** Task to carry out **
For the string "between", find every matching line in the records and copy it.

### Extracted entries

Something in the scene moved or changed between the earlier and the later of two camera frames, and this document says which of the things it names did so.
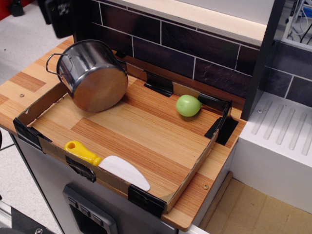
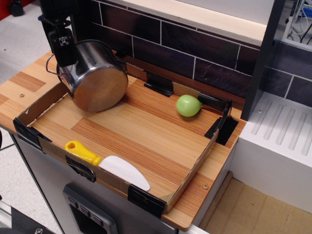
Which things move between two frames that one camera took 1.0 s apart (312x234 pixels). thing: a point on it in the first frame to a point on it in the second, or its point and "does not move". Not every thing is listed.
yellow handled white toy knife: x=117 y=166 does not move
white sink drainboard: x=274 y=151 does not move
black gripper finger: x=60 y=14 to x=53 y=13
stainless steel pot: x=92 y=72 does not move

######

** Expected answer **
Something in the scene moved or changed between the earlier and the later of two camera frames, and this document says which of the things it names did so.
Which things move between two frames that one camera took 1.0 s apart (312x234 pixels). thing: a point on it in the first frame to a point on it in the second, or its point and "does not move". Not every thing is listed.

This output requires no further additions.